Reproduce the records below exactly, leaving out any pictures.

◇ ◇ ◇ ◇

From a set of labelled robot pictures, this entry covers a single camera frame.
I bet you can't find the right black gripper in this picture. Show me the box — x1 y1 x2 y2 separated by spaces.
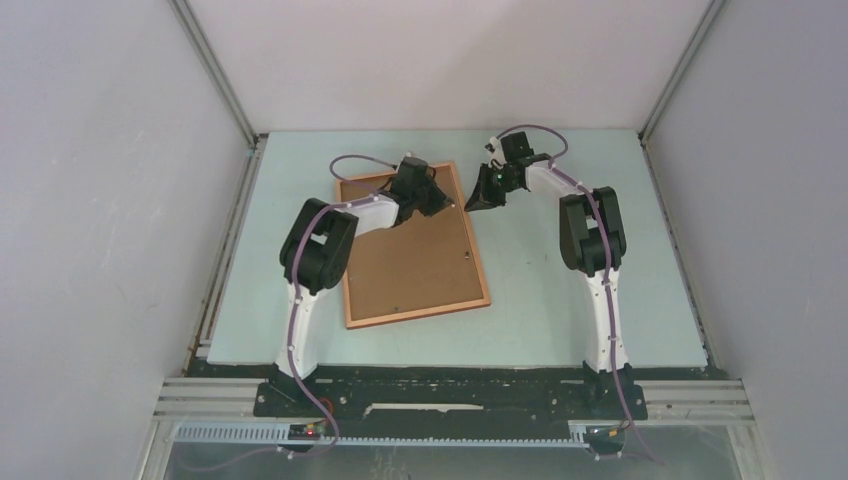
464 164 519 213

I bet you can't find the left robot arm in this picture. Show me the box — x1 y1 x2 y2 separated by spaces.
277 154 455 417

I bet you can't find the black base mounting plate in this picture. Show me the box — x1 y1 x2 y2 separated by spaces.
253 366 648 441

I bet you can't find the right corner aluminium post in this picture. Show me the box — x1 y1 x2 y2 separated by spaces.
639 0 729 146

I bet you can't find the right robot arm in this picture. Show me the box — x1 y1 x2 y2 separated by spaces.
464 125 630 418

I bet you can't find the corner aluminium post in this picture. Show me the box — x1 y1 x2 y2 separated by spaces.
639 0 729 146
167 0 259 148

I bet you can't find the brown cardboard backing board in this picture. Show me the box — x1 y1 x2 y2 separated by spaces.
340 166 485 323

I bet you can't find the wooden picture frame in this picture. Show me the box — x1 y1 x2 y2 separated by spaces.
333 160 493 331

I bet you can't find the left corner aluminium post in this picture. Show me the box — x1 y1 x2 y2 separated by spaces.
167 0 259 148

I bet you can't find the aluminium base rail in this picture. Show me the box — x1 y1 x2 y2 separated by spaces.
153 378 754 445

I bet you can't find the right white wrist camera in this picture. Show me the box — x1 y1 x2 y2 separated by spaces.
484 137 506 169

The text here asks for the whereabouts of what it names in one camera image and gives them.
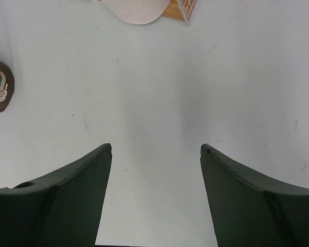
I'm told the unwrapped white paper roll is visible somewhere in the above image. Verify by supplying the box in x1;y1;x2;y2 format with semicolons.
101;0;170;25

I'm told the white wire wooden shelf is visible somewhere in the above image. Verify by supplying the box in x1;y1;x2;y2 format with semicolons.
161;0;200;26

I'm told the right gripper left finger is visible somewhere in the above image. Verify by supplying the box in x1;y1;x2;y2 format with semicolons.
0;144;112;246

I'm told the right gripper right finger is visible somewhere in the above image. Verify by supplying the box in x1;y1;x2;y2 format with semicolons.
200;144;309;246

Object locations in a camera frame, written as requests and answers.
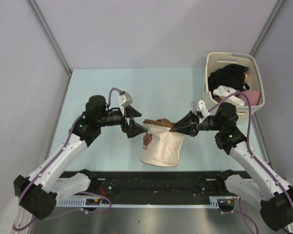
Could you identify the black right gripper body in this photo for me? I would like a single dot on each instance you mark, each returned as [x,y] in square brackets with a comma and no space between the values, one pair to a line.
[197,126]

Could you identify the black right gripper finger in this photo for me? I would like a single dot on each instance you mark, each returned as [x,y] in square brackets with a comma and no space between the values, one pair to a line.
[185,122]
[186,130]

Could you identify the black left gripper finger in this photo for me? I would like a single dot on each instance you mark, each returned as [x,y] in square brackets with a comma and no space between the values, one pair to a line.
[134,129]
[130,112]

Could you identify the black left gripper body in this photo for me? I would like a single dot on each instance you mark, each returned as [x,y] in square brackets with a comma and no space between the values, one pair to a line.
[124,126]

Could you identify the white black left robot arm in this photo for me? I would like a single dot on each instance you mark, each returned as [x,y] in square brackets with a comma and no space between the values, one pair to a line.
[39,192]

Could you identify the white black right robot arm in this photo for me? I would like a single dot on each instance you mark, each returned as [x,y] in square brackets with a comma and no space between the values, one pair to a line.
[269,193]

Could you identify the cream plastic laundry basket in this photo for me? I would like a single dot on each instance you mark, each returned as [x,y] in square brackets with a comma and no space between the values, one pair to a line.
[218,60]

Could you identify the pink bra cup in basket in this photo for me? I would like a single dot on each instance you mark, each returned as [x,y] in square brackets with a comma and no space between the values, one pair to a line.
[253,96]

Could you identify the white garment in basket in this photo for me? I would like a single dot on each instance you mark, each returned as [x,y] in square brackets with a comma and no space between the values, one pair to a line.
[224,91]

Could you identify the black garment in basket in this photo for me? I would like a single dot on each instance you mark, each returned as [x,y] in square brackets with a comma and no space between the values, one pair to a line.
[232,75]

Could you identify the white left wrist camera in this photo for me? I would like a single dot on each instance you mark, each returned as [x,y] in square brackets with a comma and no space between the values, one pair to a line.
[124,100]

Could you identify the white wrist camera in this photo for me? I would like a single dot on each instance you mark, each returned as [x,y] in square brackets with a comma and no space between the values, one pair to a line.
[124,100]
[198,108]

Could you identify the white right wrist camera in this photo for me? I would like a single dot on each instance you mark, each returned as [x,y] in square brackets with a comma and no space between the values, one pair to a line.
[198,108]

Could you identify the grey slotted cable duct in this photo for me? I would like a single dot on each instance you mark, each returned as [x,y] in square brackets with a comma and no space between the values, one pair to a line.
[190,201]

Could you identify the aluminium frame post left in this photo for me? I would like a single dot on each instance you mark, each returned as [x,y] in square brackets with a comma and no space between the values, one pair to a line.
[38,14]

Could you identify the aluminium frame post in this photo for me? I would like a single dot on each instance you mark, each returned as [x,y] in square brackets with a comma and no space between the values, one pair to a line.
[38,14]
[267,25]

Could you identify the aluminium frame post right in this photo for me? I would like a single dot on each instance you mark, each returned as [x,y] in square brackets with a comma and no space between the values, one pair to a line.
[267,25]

◇ ◇ ◇ ◇

#### SOLUTION FOR THIS PROBLEM
From a set of labelled robot pictures, this entry covers a single camera frame.
I bet you can't find the right black gripper in this picture. Show me the box — x1 y1 x2 y2 separated by spaces.
464 164 519 213

I bet you can't find the left robot arm in this picture. Show me the box — x1 y1 x2 y2 separated by spaces.
277 154 455 417

I bet you can't find the black base mounting plate in this picture. Show me the box — x1 y1 x2 y2 separated by spaces.
253 366 648 441

I bet you can't find the right corner aluminium post in this picture. Show me the box — x1 y1 x2 y2 separated by spaces.
639 0 729 146

I bet you can't find the right robot arm in this picture. Show me the box — x1 y1 x2 y2 separated by spaces.
464 125 630 418

I bet you can't find the corner aluminium post in this picture. Show me the box — x1 y1 x2 y2 separated by spaces.
639 0 729 146
167 0 259 148

I bet you can't find the brown cardboard backing board in this picture. Show me the box — x1 y1 x2 y2 separated by spaces.
340 166 485 323

I bet you can't find the wooden picture frame in this picture. Show me the box — x1 y1 x2 y2 separated by spaces.
333 160 493 331

I bet you can't find the left corner aluminium post in this picture. Show me the box — x1 y1 x2 y2 separated by spaces.
167 0 259 148

I bet you can't find the aluminium base rail in this picture. Show me the box — x1 y1 x2 y2 separated by spaces.
153 378 754 445

I bet you can't find the right white wrist camera in this picture. Show me the box — x1 y1 x2 y2 separated by spaces.
484 137 506 169

The text here asks for the whereabouts of what it names in one camera image and gives them.
I'm told the unwrapped white paper roll is visible somewhere in the above image. Verify by supplying the box in x1;y1;x2;y2 format with semicolons.
101;0;170;25

I'm told the white wire wooden shelf is visible somewhere in the above image. Verify by supplying the box in x1;y1;x2;y2 format with semicolons.
161;0;200;26

I'm told the right gripper left finger is visible somewhere in the above image. Verify by supplying the box in x1;y1;x2;y2 format with semicolons.
0;144;112;246

I'm told the right gripper right finger is visible somewhere in the above image. Verify by supplying the box in x1;y1;x2;y2 format with semicolons.
200;144;309;246

Object locations in a camera frame, written as requests and answers.
Could you identify the black right gripper body in this photo for me? I would like a single dot on each instance you mark, each returned as [x,y] in square brackets with a comma and no space between the values, one pair to a line.
[197,126]

Could you identify the black right gripper finger in this photo for me? I would like a single dot on each instance you mark, each returned as [x,y] in square brackets with a comma and no space between the values, one pair to a line.
[185,122]
[186,130]

Could you identify the black left gripper finger in this photo for me? I would like a single dot on each instance you mark, each returned as [x,y] in square brackets with a comma and no space between the values, one pair to a line.
[134,129]
[130,112]

Could you identify the black left gripper body in this photo for me? I would like a single dot on each instance you mark, each returned as [x,y] in square brackets with a comma and no space between the values, one pair to a line.
[124,126]

Could you identify the white black left robot arm in this photo for me? I would like a single dot on each instance you mark, each returned as [x,y] in square brackets with a comma and no space between the values, one pair to a line.
[39,192]

Could you identify the white black right robot arm in this photo for me? I would like a single dot on each instance you mark, each returned as [x,y] in square brackets with a comma and no space between the values, one pair to a line.
[269,193]

Could you identify the cream plastic laundry basket in this photo for me? I would like a single dot on each instance you mark, each returned as [x,y] in square brackets with a comma and no space between the values, one pair to a line.
[218,60]

Could you identify the pink bra cup in basket in this photo for me? I would like a single dot on each instance you mark, each returned as [x,y] in square brackets with a comma and no space between the values, one pair to a line.
[253,96]

Could you identify the white garment in basket in this photo for me? I would like a single dot on each instance you mark, each returned as [x,y] in square brackets with a comma and no space between the values, one pair to a line.
[224,91]

Could you identify the black garment in basket in this photo for me? I would like a single dot on each instance you mark, each returned as [x,y] in square brackets with a comma and no space between the values, one pair to a line.
[232,75]

Could you identify the white left wrist camera in this photo for me? I would like a single dot on each instance you mark, each returned as [x,y] in square brackets with a comma and no space between the values, one pair to a line.
[124,100]

Could you identify the white wrist camera in this photo for me? I would like a single dot on each instance you mark, each returned as [x,y] in square brackets with a comma and no space between the values, one pair to a line.
[124,100]
[198,108]

Could you identify the white right wrist camera in this photo for me? I would like a single dot on each instance you mark, each returned as [x,y] in square brackets with a comma and no space between the values, one pair to a line.
[198,108]

Could you identify the grey slotted cable duct in this photo for me? I would like a single dot on each instance you mark, each returned as [x,y] in square brackets with a comma and no space between the values, one pair to a line.
[190,201]

Could you identify the aluminium frame post left in this photo for me? I would like a single dot on each instance you mark, each returned as [x,y] in square brackets with a comma and no space between the values, one pair to a line.
[38,14]

Could you identify the aluminium frame post in this photo for me? I would like a single dot on each instance you mark, each returned as [x,y] in square brackets with a comma and no space between the values, one pair to a line.
[38,14]
[267,25]

Could you identify the aluminium frame post right in this photo for me? I would like a single dot on each instance you mark, each returned as [x,y] in square brackets with a comma and no space between the values, one pair to a line.
[267,25]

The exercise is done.